Top of DATA SECTION
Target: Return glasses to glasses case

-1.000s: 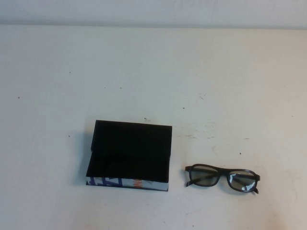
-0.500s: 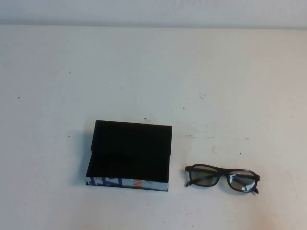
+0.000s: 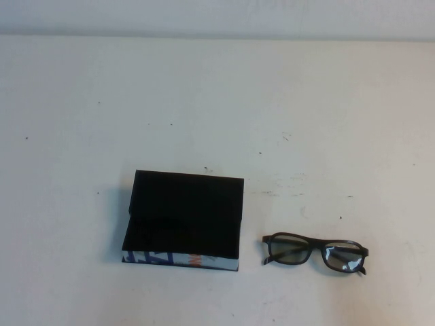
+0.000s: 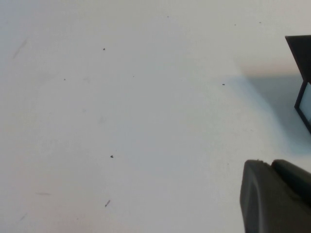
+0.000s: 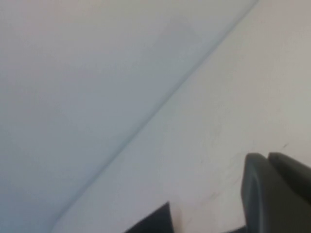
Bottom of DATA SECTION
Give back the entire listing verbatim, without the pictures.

Target: Return glasses to glasses case

-1.000s: 
-0.500s: 
+0.000s: 
+0.000s: 
+0.000s: 

Reply complete, and nothing else is required.